TARTUS, SYRIA - MAY 14: Syrians celebrate as the United States announces it will lift sanctions on the country in Tartus, Syria on May 14, 2025. In the western city of Tartus, crowds gathered to welcome the decision. U.S. President Donald Trump said he made the decision after consultations with Turkish President Recep Tayyip Erdogan and Saudi Crown Prince Mohammed bin Salman. Tamam Jerbi / Anadolu (Photo by Tamam Jerbi / ANADOLU / Anadolu via AFP)

The US just lifted sanctions on Syria: not out of principle, but out of pragmatism. As Gulf powers rush in, Syria could become the region’s next frontier. Where does that leave Lebanon? On the edge of opportunity or irrelevance?

This week, as Trump was welcomed in Riyadh with all the pomp of a returning monarch, one announcement quietly sent geopolitical shockwaves through the region: the United States is lifting sanctions on Syria. On paper, it’s framed as a pragmatic gesture to facilitate reconstruction and reward new leadership in Damascus. But beneath the surface, it signals something much bigger: a recalibration of regional alliances and a potential rewriting of the balance of power. For Syria, this move could be transformative.

The economic chokehold imposed by US sanctions has left Syria isolated, impoverished, and dependent on black-market lifelines. Reconstruction was a fantasy, banking was paralyzed, and most of the country’s youth faced a future measured not in hope but in rations. Now, suddenly, doors are swinging open. Gulf capital, European infrastructure firms, and Chinese contractors are watching closely. The same nations that spent years hedging their bets are ready to reinvest  not just money, but influence. 

But this isn’t a humanitarian shift. It’s a political one.

The removal of sanctions comes not as a reward for reform, but as part of a grand regional transaction. The US wants Saudi Arabia. Saudi Arabia wants a bigger table. Trump wants a win. And Syria — newly led by President Ahmed al-Sharaa — offers the appearance of change while maintaining enough continuity to manage expectations. This is not about justice or accountability. It’s about access.

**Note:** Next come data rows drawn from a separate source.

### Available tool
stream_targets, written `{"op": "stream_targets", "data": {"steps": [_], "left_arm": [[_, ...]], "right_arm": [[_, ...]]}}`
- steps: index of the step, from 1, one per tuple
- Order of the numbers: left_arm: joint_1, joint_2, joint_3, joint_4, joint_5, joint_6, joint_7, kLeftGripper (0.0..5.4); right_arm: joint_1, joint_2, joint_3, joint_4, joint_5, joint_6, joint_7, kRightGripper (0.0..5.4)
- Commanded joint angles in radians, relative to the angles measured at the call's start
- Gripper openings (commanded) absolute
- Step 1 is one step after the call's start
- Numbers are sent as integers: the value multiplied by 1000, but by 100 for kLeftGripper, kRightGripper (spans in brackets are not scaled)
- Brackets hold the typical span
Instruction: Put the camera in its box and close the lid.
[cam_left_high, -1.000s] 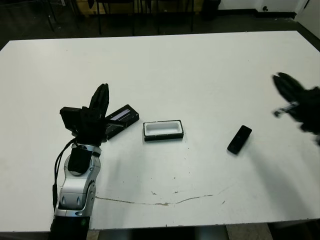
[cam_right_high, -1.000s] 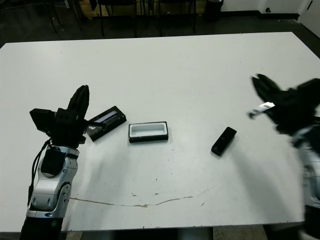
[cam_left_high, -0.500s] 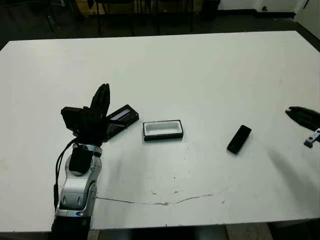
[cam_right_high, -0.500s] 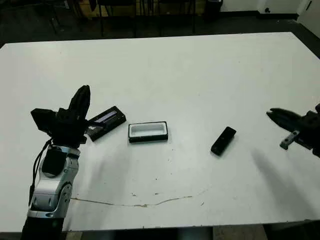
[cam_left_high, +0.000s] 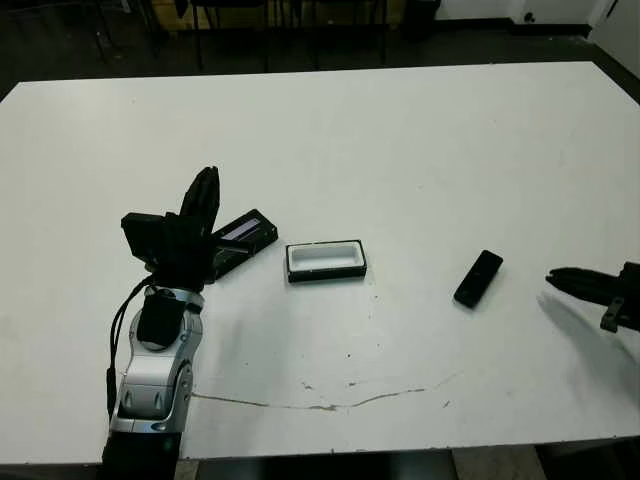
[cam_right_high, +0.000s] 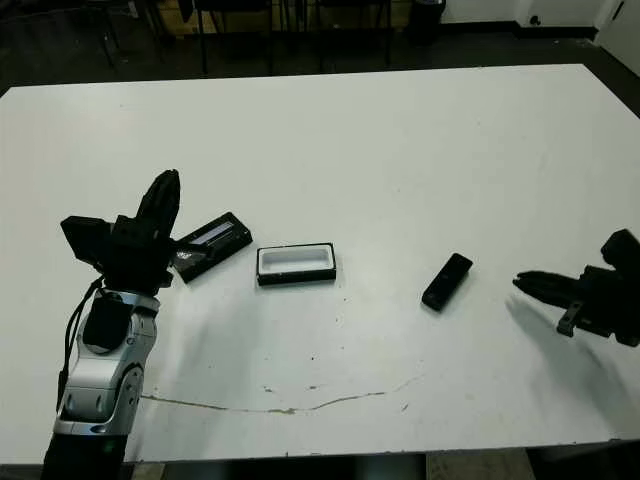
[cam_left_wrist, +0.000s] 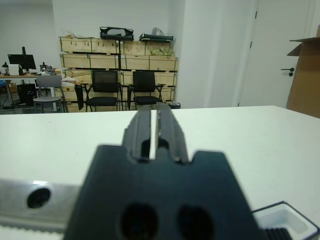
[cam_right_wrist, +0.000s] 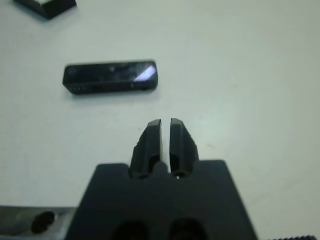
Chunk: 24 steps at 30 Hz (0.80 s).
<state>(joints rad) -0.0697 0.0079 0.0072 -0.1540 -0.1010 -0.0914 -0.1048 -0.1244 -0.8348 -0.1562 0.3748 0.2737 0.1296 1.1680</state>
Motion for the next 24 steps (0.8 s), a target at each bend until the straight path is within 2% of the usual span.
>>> {"op": "stream_targets", "data": {"steps": [1,8,14,18,21,24], "left_arm": [[11,13,2,11,7,14,-2,1],[13,12,1,23,5,2,-7,1],[19,6,-5,20,17,3,5,1],[22,7,-5,22,15,-4,2,1],[24,6,-6,21,15,-4,3,1],[28,7,-7,17,19,-3,5,1]], "right_arm": [[-9,-3,29,9,-27,-9,-1,0],[-60,23,80,53,-27,22,15,0],[-128,55,125,88,-33,93,5,0],[-150,65,172,75,-89,70,-33,0],[-134,60,187,-53,-96,136,-71,0],[-125,48,215,-192,-130,259,-135,0]]}}
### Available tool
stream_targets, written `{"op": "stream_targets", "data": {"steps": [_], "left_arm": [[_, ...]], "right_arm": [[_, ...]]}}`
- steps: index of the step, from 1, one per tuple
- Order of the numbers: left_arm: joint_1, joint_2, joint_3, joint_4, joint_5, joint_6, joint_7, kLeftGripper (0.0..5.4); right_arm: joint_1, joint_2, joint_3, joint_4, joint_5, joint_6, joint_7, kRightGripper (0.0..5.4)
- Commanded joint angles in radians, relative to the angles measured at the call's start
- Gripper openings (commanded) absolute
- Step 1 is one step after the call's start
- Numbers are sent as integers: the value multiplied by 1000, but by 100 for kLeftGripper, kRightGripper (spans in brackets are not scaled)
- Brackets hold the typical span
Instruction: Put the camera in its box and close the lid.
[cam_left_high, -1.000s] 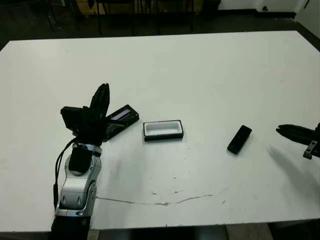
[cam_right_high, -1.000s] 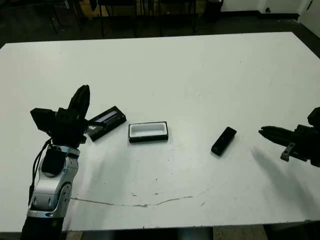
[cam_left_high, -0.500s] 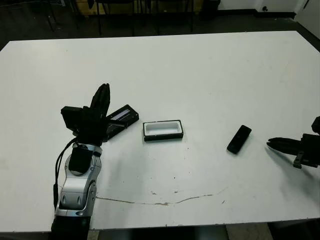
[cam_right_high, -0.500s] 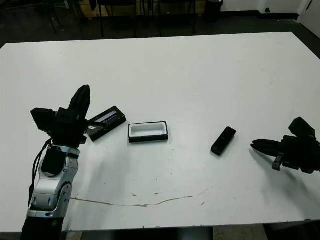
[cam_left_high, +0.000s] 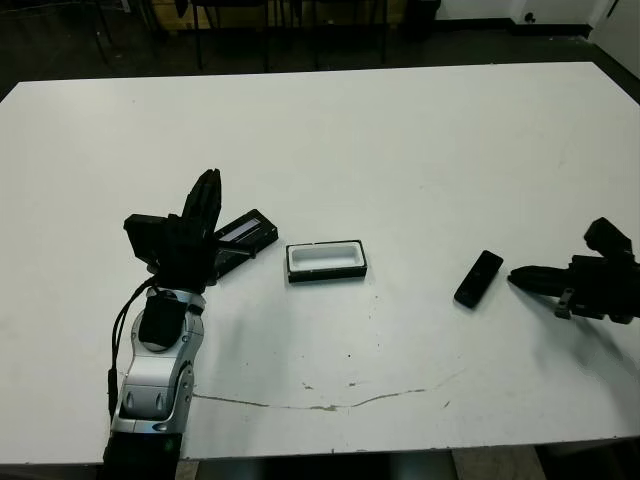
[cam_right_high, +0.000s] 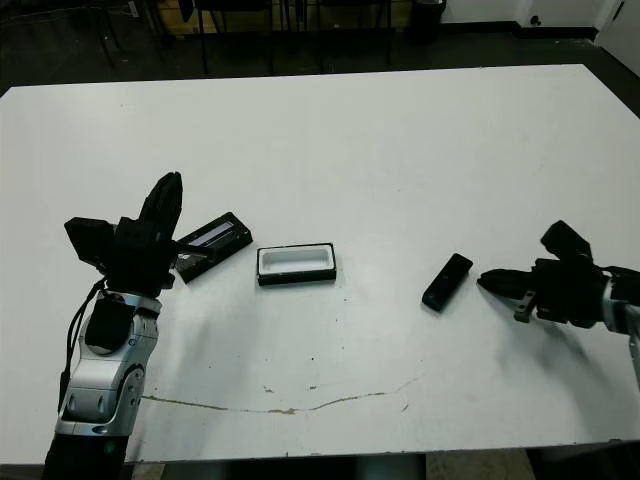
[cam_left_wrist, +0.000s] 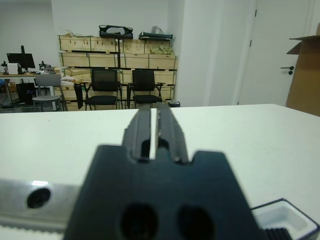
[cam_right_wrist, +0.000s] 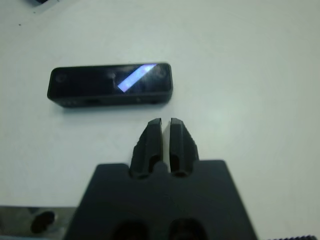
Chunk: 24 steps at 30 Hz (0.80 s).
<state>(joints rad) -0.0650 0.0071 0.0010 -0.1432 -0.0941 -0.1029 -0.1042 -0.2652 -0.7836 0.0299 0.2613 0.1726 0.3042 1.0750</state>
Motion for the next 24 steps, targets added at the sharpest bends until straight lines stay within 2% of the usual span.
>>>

Still, the implications are real. A post-sanctions Syria could slowly disentangle itself from full Iranian dependency. It could re-enter the Arab League as more than a pariah. It could become the next investment hub for Gulf states aiming to expand their post-oil portfolios. And it could do all this without a single democratizing reform — because in this new Middle East, stability is the new freedom, and transactional legitimacy is enough.

So what does this mean for Lebanon? It depends — entirely — on us.

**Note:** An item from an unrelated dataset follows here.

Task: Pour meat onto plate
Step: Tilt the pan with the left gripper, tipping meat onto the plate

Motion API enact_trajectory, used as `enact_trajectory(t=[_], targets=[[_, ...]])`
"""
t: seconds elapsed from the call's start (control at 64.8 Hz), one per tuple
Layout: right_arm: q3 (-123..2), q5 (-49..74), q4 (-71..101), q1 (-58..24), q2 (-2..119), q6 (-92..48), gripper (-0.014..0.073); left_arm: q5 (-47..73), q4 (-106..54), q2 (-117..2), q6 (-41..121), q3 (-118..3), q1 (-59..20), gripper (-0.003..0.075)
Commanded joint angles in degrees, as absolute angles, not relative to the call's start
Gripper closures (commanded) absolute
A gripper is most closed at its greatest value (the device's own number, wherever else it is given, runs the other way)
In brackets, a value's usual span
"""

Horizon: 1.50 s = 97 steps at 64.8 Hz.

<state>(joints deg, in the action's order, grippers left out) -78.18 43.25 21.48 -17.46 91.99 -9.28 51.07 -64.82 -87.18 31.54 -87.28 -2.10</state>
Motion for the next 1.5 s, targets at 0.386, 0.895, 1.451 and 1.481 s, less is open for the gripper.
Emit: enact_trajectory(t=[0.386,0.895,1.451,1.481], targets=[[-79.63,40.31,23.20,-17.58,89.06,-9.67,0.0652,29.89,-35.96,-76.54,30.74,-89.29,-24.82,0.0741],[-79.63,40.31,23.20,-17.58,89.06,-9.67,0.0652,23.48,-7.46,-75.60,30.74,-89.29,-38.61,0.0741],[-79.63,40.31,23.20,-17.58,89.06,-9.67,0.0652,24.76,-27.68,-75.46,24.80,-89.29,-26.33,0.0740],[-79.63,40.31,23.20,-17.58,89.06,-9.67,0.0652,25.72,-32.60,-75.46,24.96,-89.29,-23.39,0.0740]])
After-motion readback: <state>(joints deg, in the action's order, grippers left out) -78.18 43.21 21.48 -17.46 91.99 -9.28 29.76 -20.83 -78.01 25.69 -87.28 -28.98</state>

In theory, Lebanon stands to benefit. Syria is our neighbor, our corridor, and our historical entanglement. Reopened trade routes could revive northern agriculture. A resuming electricity grid could stabilize our power sector. Gulf-funded reconstruction in Syria could spill over into Lebanese logistics, contracting, even education and medical tourism.

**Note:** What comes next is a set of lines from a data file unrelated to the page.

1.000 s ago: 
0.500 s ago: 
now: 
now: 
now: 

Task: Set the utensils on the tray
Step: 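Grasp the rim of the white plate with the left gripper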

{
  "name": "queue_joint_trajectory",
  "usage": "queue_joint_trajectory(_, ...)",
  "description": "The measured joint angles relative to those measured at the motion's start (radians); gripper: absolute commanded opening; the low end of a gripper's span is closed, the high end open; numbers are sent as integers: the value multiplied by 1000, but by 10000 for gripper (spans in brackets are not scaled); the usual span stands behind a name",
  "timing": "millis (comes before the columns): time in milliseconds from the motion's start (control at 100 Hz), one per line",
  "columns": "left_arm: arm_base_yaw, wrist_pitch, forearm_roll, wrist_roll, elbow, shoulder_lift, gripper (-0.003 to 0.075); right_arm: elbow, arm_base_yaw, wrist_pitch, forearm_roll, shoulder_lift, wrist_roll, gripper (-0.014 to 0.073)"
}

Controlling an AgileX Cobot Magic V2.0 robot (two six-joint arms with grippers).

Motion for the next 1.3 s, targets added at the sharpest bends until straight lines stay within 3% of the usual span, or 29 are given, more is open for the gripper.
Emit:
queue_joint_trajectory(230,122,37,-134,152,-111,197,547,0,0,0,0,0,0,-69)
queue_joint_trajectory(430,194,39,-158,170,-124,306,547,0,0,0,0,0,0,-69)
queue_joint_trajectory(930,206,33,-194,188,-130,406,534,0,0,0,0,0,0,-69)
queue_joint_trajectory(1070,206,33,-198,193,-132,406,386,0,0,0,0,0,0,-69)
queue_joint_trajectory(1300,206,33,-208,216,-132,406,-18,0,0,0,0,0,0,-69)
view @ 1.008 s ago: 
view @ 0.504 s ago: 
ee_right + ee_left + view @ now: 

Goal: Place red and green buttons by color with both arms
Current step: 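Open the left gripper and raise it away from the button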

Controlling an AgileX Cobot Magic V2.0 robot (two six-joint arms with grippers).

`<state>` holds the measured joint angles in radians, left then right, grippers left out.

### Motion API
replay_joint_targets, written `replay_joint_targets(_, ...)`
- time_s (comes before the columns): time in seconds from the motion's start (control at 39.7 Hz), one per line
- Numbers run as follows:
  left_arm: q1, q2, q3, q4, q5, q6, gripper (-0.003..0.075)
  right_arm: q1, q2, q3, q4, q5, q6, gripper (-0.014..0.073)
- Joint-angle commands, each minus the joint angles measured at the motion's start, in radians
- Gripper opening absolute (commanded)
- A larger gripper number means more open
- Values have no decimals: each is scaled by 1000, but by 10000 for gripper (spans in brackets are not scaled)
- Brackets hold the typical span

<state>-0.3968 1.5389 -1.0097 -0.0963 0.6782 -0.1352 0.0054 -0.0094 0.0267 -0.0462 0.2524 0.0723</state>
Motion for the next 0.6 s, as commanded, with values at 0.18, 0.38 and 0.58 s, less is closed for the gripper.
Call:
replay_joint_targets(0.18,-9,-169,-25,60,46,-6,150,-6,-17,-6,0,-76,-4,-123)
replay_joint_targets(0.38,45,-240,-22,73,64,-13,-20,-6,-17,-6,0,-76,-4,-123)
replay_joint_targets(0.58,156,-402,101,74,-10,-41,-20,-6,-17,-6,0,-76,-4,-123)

But all of that hinges on one condition: we have to get our act together. Without political stability and real economic reform, Lebanon risks becoming a side note in the region’s new recovery narrative. Gulf investors will not wait for our paralysis to resolve itself. The US will not push dollars toward a broken banking system. And if Syria becomes the new frontier for regional reintegration, Lebanon might quietly be demoted  from strategic partner to fragile bystander.

This moment, then, is not just about Syria’s return. It’s about Lebanon’s choice.

We can treat this shift as a threat  or as a wake-up call. We can watch our neighbor capitalize on regional interest while we bicker over petty power plays. Or we can recognize that in a changing region, the countries that matter will be the ones that can govern, that can negotiate, and that can deliver. Because in the end, lifting sanctions on Syria might open doors for them – but whether it opens a window for us depends entirely on what we do next.

 

Ramzi Abou Ismail is a Political Psychologist and Senior Research Fellow at the Institute for Social Justice and Conflict Resolution at the Lebanese American University.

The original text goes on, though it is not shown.